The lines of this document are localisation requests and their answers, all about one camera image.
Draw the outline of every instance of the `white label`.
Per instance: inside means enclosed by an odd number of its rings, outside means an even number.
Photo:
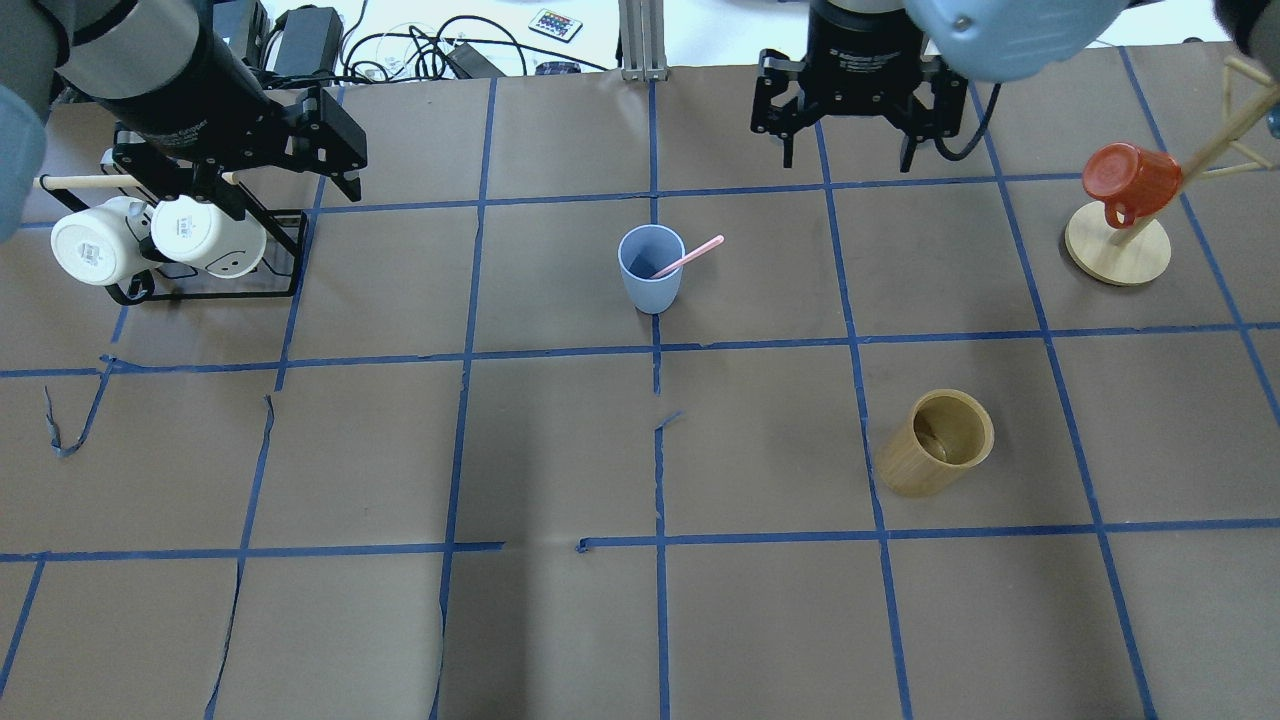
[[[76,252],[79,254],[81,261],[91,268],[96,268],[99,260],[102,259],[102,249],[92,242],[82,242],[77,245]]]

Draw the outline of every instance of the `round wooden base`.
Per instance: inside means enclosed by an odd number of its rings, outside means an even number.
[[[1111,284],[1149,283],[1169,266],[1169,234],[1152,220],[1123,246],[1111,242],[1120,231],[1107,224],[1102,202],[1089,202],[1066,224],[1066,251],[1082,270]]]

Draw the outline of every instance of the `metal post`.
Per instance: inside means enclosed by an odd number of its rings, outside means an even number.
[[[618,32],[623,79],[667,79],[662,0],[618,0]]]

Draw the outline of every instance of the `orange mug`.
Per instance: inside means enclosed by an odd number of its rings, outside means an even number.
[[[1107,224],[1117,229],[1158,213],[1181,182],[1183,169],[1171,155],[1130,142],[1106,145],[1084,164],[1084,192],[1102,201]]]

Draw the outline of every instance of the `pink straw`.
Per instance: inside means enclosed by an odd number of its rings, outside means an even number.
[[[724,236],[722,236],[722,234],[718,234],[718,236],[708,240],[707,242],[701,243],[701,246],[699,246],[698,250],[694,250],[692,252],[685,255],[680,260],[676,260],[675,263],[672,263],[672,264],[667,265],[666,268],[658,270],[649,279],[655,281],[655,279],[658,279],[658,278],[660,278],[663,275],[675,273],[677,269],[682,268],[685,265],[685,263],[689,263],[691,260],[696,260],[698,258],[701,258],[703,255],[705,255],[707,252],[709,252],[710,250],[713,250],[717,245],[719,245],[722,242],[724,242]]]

==

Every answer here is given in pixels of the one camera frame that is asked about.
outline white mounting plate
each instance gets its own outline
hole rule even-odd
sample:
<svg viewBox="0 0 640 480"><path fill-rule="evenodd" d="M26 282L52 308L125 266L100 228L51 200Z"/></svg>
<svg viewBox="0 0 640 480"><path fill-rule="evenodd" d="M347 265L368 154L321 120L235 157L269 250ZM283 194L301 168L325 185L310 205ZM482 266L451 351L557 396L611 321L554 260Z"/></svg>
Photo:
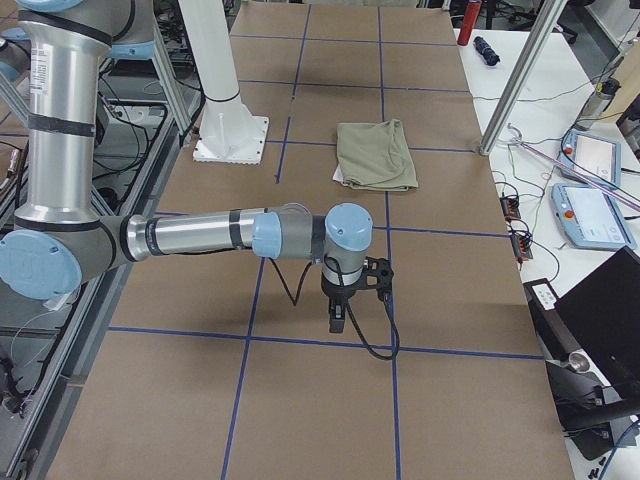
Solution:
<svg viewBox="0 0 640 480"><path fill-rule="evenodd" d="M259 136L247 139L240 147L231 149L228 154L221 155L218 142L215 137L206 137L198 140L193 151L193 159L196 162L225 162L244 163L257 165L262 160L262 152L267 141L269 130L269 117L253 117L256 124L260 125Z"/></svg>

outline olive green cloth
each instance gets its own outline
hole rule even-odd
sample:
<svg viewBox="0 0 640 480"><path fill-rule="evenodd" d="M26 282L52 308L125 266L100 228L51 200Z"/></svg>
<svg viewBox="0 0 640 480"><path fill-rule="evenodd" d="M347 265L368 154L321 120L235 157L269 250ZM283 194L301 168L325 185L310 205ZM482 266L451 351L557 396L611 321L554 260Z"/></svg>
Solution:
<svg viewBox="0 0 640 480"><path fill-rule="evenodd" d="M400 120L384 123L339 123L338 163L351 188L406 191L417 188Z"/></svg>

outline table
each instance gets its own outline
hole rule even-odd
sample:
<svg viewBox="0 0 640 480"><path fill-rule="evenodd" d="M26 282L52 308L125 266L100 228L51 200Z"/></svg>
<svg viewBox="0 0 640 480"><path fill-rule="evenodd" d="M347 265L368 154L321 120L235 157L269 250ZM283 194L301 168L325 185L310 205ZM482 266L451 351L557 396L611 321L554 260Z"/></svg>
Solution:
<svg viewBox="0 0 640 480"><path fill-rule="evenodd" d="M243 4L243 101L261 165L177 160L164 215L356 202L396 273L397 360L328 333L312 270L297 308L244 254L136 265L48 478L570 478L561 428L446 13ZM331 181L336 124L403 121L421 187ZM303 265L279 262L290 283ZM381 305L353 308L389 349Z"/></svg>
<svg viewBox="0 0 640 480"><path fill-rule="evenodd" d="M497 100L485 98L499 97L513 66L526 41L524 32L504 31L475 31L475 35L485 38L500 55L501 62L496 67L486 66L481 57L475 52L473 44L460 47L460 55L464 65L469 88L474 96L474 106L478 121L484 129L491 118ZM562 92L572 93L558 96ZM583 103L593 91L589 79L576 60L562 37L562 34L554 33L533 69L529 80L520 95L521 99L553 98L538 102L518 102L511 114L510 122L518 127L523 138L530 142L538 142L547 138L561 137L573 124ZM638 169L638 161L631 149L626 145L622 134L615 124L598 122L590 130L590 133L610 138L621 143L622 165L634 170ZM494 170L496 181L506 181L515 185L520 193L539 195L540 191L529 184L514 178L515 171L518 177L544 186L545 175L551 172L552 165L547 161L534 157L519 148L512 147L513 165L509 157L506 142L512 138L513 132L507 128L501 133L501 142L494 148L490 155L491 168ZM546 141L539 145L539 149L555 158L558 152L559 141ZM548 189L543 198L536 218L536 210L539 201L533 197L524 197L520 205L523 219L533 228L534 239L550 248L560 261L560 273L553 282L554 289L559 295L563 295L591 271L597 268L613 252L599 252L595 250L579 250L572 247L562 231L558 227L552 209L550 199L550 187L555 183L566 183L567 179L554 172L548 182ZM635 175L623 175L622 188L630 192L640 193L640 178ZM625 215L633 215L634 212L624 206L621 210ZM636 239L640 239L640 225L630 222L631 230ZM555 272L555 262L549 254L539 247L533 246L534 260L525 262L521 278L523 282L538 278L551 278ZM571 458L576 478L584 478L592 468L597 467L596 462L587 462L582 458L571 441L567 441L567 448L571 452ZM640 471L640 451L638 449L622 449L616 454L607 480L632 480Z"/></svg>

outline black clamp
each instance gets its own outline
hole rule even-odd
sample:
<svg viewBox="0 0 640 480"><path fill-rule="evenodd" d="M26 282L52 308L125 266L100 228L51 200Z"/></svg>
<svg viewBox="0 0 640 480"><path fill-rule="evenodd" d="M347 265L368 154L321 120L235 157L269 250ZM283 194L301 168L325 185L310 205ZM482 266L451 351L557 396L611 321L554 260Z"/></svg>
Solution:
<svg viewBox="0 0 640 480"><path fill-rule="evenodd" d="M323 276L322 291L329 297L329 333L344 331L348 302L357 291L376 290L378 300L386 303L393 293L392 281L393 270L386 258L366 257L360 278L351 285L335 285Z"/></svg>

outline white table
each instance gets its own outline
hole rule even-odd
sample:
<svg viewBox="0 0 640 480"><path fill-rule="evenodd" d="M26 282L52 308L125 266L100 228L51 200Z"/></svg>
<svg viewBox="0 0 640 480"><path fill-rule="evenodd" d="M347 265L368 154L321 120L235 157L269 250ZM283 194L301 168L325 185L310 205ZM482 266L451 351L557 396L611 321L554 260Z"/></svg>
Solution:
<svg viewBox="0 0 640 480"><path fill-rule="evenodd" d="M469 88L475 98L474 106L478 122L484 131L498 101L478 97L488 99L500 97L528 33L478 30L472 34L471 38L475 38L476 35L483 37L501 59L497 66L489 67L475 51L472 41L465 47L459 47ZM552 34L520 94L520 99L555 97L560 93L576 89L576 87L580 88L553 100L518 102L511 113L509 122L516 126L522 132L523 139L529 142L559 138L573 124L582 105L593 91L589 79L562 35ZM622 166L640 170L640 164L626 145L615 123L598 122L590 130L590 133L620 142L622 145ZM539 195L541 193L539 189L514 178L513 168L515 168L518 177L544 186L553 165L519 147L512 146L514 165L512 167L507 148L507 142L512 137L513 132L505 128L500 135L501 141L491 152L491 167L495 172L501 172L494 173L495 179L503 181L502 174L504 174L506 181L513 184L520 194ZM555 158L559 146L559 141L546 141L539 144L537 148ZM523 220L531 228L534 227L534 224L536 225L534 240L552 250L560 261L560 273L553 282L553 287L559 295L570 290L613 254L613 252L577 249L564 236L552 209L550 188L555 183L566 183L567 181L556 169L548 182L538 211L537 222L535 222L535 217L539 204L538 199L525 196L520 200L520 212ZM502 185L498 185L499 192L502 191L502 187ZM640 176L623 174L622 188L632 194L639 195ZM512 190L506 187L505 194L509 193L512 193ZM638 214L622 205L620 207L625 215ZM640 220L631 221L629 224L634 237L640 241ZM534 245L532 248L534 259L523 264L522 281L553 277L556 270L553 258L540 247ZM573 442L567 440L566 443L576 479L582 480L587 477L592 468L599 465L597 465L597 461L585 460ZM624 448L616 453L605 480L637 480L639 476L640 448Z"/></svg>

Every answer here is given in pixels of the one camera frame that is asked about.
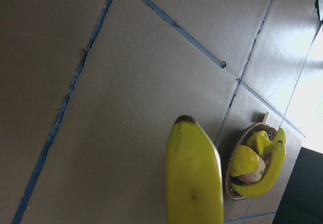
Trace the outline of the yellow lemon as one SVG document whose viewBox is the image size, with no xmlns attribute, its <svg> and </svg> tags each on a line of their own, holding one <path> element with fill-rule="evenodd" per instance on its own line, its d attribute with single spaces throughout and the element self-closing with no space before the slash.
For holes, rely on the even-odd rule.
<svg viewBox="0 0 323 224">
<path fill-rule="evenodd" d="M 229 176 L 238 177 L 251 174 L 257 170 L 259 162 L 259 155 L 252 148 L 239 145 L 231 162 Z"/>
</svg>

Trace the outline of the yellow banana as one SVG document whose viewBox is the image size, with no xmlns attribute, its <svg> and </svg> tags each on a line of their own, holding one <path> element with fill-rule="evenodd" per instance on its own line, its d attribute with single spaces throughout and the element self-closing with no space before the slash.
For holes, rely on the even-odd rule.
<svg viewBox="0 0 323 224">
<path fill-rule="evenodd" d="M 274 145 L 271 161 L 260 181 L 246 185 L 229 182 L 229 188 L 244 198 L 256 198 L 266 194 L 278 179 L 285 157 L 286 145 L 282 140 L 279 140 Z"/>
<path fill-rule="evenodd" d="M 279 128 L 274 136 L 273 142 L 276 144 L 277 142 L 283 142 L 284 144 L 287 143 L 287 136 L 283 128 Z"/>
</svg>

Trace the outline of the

Activity – Sift through the material above and copy each line that holds "xmlns".

Response –
Trace the outline of the yellow lemon as one SVG document whose viewBox is the image size, with no xmlns attribute, its <svg> and </svg> tags each on a line of their own, holding one <path> element with fill-rule="evenodd" per instance on its own line, its d attribute with single spaces throughout and the element self-closing with no space before the slash.
Trace the outline of the yellow banana as one SVG document whose viewBox is the image size, with no xmlns attribute, its <svg> and </svg> tags each on a line of their own, holding one <path> element with fill-rule="evenodd" per instance on its own line, its d attribute with single spaces throughout and the element self-closing with no space before the slash.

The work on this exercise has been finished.